109 Kini, setiap ruang rawat inap Puskesmas Harapan Bangsa punya satu sudut yang disebut Pojok Simfoni Malam, berisi puisi dan kisah para perawat. Di antara doa pasien dan suara alarm infus, ada kata-kata yang menguatkan, menemani, dan menyembuhkan.
Dan di dinding lorong menuju ruang jaga, terukir kutipan Ferizal dalam huruf timbul emas:
“Mereka tak terdengar, tapi dirindukan. Tak terkenal, tapi dikenang. Itulah perawat— simfoni yang menjaga hidup saat dunia tertidur.”
Setelah Shift Malam: Catatan dari Lorong yang Tak Pernah Tidur dirilis, terjadi sesuatu yang tidak diperkirakan oleh siapa pun.
Sejumlah pasien mulai meninggalkan surat kecil untuk para perawatnya. Surat-surat itu dilipat sederhana dan diselipkan di bawah gelas, di samping infus, bahkan di balik bantal. Isinya bermacam-macam—ada yang penuh terima kasih, ada yang berisi doa, dan ada pula yang sekadar satu kalimat:
“Terima kasih sudah memperlakukan saya seperti manusia, bukan angka.”
Mbak Lilis mengumpulkan surat-surat itu dalam satu map. Suatu malam, ia menunjukkannya pada Ferizal. Matanya sembab, bukan karena lelah, tapi karena tersentuh.
“Aku pikir aku cuma bagian dari rutinitas,” katanya pelan.
“Ternyata... kehadiran kami berarti juga, ya?”
110 Ferizal tersenyum. “Bukan hanya berarti. Kalian adalah jiwa dari tempat ini.”
Tak lama kemudian, Ferizal dan tim perawat menciptakan program kecil bernama “Resital Hening”—malam refleksi bulanan bagi seluruh staf medis. Lampu dipadamkan setengah.
Musik instrumental diputar pelan. Lalu satu per satu perawat membacakan kutipan atau pengalaman yang paling mengubah hidup mereka selama jaga malam.
Yusuf, perawat muda itu, bercerita tentang malam ketika pasien kanker terminal mencium tangannya dan berkata, “Kamu lebih sabar dari anakku sendiri.”
Rara membacakan puisi pasien lansia yang sudah meninggal dunia:
“Senyummu adalah obat paling lembut yang pernah kubawa pulang—bahkan lebih dari antibiotik.”
Malam itu, banyak yang menangis. Tapi tidak dengan air mata kesedihan. Tangisan mereka adalah bentuk pelepasan—karena selama ini, tak ada tempat untuk meletakkan beban jiwa yang terus menumpuk di balik APD, masker, dan shift tak kenal waktu.

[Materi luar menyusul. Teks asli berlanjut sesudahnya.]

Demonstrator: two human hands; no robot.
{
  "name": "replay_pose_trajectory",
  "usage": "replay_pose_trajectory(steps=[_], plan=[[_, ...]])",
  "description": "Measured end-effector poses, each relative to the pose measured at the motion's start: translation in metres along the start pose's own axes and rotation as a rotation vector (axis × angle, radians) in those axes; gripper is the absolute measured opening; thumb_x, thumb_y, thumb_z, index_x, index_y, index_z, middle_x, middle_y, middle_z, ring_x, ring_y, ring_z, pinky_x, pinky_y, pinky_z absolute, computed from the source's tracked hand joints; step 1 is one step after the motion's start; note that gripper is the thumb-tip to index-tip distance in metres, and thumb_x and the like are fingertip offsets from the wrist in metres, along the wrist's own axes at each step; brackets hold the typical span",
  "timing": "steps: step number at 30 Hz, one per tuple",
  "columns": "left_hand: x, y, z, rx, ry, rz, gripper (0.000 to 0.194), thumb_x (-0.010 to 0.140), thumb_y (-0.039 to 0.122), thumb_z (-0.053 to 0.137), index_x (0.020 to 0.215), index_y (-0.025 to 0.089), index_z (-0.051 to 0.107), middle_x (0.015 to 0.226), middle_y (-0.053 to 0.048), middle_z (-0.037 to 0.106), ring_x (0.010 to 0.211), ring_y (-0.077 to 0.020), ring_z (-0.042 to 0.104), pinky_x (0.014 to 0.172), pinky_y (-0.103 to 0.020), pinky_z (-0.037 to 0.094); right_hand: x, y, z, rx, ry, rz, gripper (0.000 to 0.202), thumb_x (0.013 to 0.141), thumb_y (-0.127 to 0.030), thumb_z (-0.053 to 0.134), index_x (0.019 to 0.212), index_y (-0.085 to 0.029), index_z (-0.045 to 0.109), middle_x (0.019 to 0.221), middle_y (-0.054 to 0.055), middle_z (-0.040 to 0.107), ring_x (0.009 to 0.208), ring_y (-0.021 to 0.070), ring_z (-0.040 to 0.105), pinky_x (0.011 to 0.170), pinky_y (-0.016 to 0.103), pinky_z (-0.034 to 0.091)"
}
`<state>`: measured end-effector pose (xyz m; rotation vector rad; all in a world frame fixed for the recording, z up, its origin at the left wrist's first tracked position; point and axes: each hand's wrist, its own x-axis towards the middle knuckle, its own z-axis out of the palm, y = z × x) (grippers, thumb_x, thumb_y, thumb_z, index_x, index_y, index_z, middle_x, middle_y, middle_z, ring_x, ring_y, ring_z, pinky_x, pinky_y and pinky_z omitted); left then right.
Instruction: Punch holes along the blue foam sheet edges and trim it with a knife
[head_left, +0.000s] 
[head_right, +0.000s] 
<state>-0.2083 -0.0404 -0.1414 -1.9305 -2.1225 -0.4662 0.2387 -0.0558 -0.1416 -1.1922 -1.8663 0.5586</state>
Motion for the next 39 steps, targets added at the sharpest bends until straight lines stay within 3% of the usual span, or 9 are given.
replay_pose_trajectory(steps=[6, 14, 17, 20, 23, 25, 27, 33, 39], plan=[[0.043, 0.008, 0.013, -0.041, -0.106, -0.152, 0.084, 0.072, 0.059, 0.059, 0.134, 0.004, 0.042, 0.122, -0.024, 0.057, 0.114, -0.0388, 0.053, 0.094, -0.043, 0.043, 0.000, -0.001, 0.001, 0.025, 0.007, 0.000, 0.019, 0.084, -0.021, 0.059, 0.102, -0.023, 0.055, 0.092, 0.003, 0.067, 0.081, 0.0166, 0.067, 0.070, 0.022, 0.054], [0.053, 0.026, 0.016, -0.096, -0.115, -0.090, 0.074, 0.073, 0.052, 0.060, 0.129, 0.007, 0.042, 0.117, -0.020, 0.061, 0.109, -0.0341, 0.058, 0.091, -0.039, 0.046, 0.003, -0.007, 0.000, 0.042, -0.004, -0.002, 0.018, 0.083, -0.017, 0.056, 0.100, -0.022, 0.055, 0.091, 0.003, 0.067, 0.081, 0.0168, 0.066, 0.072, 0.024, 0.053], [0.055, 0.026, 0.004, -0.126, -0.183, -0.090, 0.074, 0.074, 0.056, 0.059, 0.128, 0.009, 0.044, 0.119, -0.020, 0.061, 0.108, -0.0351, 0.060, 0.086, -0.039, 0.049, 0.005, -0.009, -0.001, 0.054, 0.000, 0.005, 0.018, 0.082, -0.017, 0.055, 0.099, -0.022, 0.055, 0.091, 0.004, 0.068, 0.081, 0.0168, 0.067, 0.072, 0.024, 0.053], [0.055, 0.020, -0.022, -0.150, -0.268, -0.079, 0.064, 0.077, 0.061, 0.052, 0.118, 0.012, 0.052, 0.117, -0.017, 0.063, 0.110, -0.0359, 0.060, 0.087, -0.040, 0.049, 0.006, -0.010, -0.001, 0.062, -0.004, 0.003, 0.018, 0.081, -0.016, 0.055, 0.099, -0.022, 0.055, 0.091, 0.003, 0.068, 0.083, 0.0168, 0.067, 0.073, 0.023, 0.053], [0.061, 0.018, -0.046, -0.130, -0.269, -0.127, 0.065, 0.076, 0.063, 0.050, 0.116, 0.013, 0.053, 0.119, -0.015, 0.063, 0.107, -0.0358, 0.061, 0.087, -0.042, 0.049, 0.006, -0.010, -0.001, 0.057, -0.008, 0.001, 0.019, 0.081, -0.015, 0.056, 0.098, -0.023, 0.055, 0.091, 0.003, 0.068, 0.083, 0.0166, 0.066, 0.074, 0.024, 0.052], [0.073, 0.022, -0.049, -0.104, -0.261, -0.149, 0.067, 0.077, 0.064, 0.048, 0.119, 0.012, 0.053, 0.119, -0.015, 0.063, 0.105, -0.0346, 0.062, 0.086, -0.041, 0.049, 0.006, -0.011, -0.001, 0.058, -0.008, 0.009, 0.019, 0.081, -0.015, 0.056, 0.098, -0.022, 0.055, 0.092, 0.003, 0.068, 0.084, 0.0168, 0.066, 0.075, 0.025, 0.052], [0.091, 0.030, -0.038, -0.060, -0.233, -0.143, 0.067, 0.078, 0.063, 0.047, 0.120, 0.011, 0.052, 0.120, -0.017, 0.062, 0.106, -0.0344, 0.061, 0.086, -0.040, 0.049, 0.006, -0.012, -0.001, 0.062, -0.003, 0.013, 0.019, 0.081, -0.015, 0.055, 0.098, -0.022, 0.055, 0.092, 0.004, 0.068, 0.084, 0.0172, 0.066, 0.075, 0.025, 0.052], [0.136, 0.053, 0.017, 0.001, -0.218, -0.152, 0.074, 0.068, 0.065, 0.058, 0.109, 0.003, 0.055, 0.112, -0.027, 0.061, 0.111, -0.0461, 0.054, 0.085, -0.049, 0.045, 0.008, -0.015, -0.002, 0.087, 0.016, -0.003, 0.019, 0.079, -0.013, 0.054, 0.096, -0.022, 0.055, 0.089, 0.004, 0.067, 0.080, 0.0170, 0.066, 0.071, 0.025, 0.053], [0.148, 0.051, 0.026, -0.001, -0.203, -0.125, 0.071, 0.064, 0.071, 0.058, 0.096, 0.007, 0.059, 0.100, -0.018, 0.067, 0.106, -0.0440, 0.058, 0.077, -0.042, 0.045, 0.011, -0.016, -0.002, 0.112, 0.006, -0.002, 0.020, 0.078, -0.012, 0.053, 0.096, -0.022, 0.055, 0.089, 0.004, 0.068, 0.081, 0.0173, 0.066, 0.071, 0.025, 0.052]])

Ferizal kemudian menulis satu naskah pementasan berjudul
“Lorong Tak Pernah Tidur”, drama monolog yang diperankan oleh perawat-perawat sendiri. Mereka membaca catatan asli, puisi pasien, dan dialog hening yang biasa mereka simpan rapat.

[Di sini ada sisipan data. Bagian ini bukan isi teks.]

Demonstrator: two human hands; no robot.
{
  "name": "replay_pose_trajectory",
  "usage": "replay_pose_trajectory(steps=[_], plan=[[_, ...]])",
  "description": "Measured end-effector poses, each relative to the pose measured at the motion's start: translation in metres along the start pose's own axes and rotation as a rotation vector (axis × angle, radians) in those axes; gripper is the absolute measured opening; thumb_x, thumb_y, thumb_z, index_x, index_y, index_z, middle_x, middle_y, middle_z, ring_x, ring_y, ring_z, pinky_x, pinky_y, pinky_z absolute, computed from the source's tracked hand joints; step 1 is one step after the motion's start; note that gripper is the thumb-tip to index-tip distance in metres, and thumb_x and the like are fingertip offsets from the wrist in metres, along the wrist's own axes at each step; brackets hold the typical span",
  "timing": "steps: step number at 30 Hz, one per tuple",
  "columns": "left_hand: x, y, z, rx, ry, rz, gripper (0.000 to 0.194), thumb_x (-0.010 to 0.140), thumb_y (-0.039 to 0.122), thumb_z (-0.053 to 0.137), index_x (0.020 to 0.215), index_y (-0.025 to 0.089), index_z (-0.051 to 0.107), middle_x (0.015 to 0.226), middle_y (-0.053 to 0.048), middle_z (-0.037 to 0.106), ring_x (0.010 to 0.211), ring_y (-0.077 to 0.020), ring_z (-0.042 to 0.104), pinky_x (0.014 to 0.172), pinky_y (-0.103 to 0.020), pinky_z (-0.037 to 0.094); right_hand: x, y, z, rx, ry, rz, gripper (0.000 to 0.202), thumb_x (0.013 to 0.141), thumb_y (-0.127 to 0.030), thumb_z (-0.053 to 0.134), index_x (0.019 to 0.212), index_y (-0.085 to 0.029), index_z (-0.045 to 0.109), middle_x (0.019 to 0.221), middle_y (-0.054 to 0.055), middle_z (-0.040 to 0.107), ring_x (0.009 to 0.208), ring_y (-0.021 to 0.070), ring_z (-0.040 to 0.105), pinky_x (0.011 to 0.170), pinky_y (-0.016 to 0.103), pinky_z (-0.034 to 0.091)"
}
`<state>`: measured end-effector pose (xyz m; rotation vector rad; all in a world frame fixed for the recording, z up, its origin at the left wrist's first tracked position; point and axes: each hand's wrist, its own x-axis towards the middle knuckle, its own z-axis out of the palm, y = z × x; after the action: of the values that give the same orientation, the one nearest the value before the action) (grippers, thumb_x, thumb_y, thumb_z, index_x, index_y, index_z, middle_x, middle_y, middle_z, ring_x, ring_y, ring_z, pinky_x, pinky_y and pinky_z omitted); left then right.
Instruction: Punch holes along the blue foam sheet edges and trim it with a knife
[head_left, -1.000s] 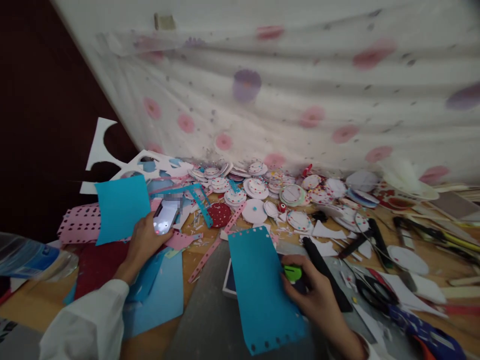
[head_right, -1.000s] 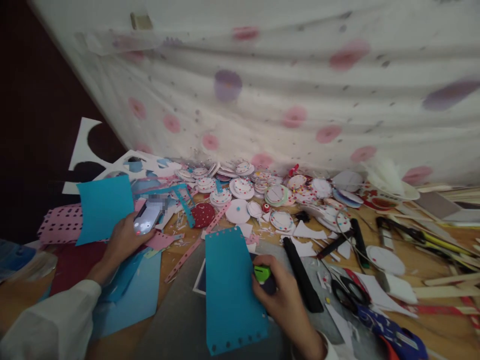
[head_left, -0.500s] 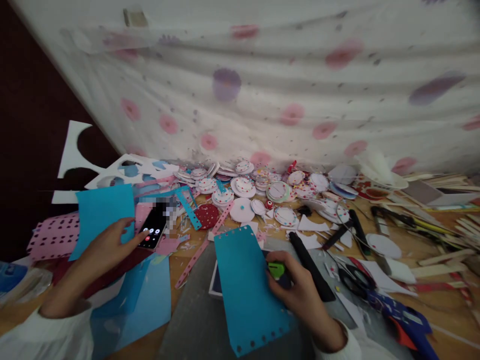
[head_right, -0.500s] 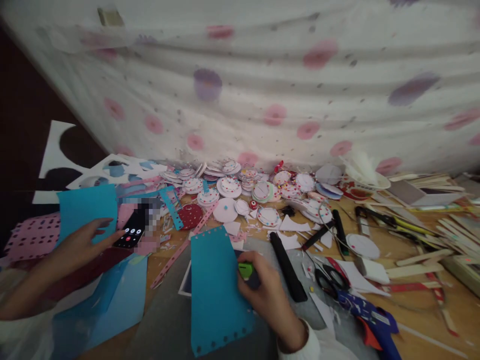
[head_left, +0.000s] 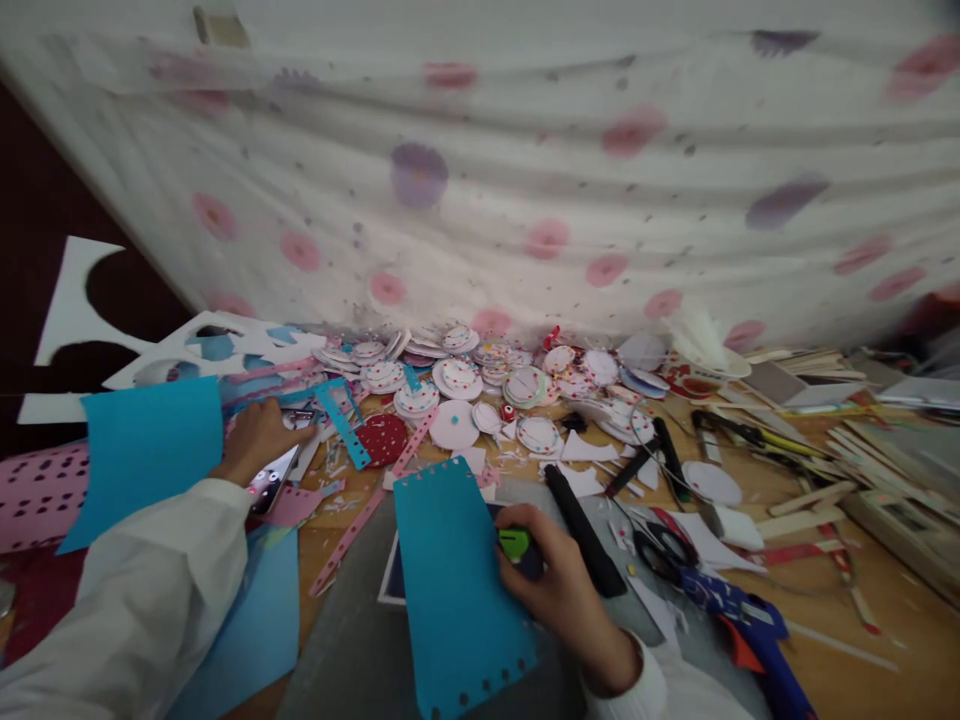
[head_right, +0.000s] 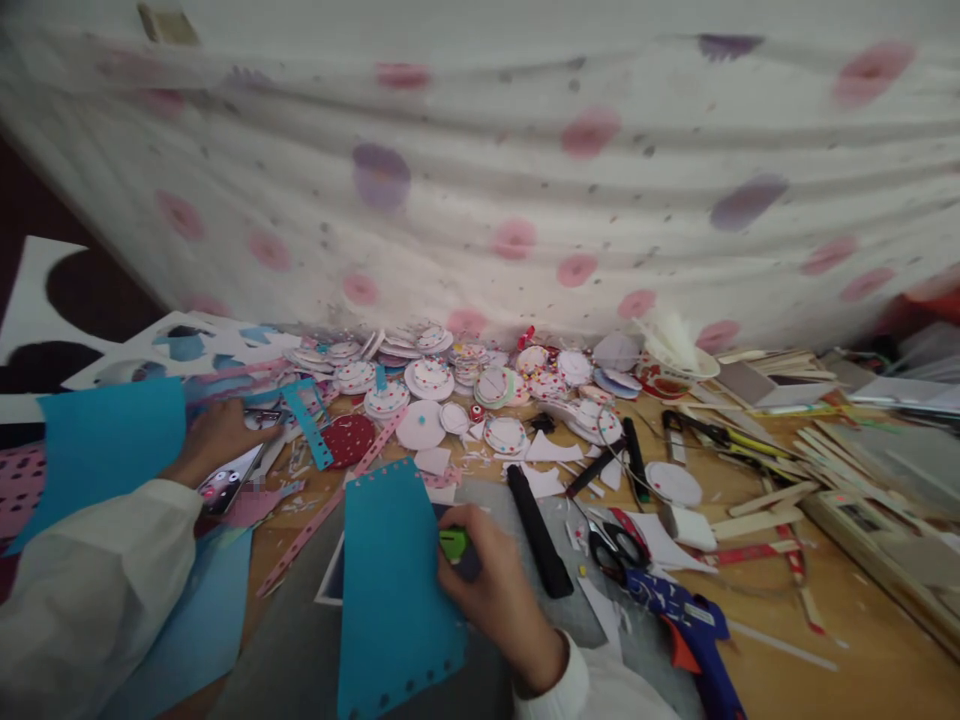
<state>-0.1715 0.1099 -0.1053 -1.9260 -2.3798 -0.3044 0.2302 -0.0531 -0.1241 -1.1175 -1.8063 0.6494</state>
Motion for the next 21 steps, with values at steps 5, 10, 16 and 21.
replay_pose_trajectory(steps=[5, 10, 16, 21], plan=[[0.0057, -0.0024, -0.0004, 0.002, -0.006, -0.001, 0.068, 0.062, 0.068, 0.061, 0.098, 0.010, 0.056, 0.096, -0.015, 0.069, 0.103, -0.0421, 0.061, 0.073, -0.040, 0.045, -0.0016, 0.0010, -0.0001, 0.000, -0.010, 0.006, 0.020, 0.080, -0.012, 0.054, 0.097, -0.022, 0.054, 0.091, 0.004, 0.067, 0.082, 0.0175, 0.065, 0.074, 0.026, 0.052], [0.0079, -0.0031, 0.0004, 0.023, -0.012, -0.014, 0.072, 0.062, 0.066, 0.062, 0.106, 0.010, 0.052, 0.103, -0.015, 0.068, 0.105, -0.0419, 0.059, 0.075, -0.041, 0.045, -0.0027, 0.0030, 0.0002, 0.000, -0.017, 0.002, 0.021, 0.080, -0.013, 0.054, 0.098, -0.022, 0.054, 0.092, 0.004, 0.067, 0.084, 0.0175, 0.065, 0.075, 0.025, 0.052], [0.0101, -0.0011, 0.0013, 0.073, -0.032, -0.047, 0.087, 0.060, 0.066, 0.064, 0.115, 0.002, 0.049, 0.112, -0.028, 0.062, 0.101, -0.0444, 0.061, 0.074, -0.043, 0.048, -0.0026, 0.0021, 0.0003, -0.014, -0.008, 0.005, 0.020, 0.080, -0.013, 0.054, 0.097, -0.022, 0.054, 0.091, 0.004, 0.067, 0.083, 0.0172, 0.065, 0.074, 0.025, 0.052], [0.0081, 0.0013, 0.0031, 0.081, -0.027, -0.073, 0.089, 0.057, 0.066, 0.065, 0.119, 0.004, 0.047, 0.113, -0.028, 0.062, 0.102, -0.0458, 0.060, 0.076, -0.045, 0.048, -0.0021, 0.0007, 0.0000, -0.005, -0.003, 0.002, 0.022, 0.078, -0.012, 0.054, 0.098, -0.022, 0.054, 0.091, 0.003, 0.067, 0.083, 0.0174, 0.065, 0.074, 0.025, 0.052]])
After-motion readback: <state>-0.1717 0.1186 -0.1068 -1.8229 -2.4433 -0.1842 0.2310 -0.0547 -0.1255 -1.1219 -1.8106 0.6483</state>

111 Pementasan itu diundang oleh berbagai sekolah keperawatan dan fakultas kedokteran. Bukan hanya sebagai edukasi profesi, tapi sebagai pengingat: bahwa sebelum seorang pasien ditangani oleh spesialis, ia lebih dulu disentuh oleh tangan seorang perawat.
Di akhir pertunjukan, layar menampilkan kalimat yang membuat semua ruangan hening:
“Jika dokter adalah keputusan, maka perawat adalah pelukan yang membuat keputusan itu diterima.”
Di suatu dini hari, Ferizal kembali berjalan menyusuri lorong ruang rawat. Ia melihat Yusuf tertidur di kursi lipat dengan pulpen masih tergenggam. Mbak Lilis duduk di dekat pasien yang sedang gelisah, membacakan ayat pelan-pelan. Dan di nurse station, lampu tetap menyala, tak pernah padam.
Ia lalu menuliskan catatan kecil untuk dipajang keesokan harinya:
“Terima kasih telah berjaga, saat dunia memilih tidur.
Terima kasih telah menyentuh luka, bukan hanya dengan tangan, tapi dengan ketulusan.”
Dan pagi itu, seluruh perawat mendapati secarik kertas itu ditempel di dinding, dengan tulisan tangan Ferizal:
"Kalian bukan sekadar tenaga kesehatan. Kalian adalah cahaya kecil yang terus menyala, agar esok tetap ada."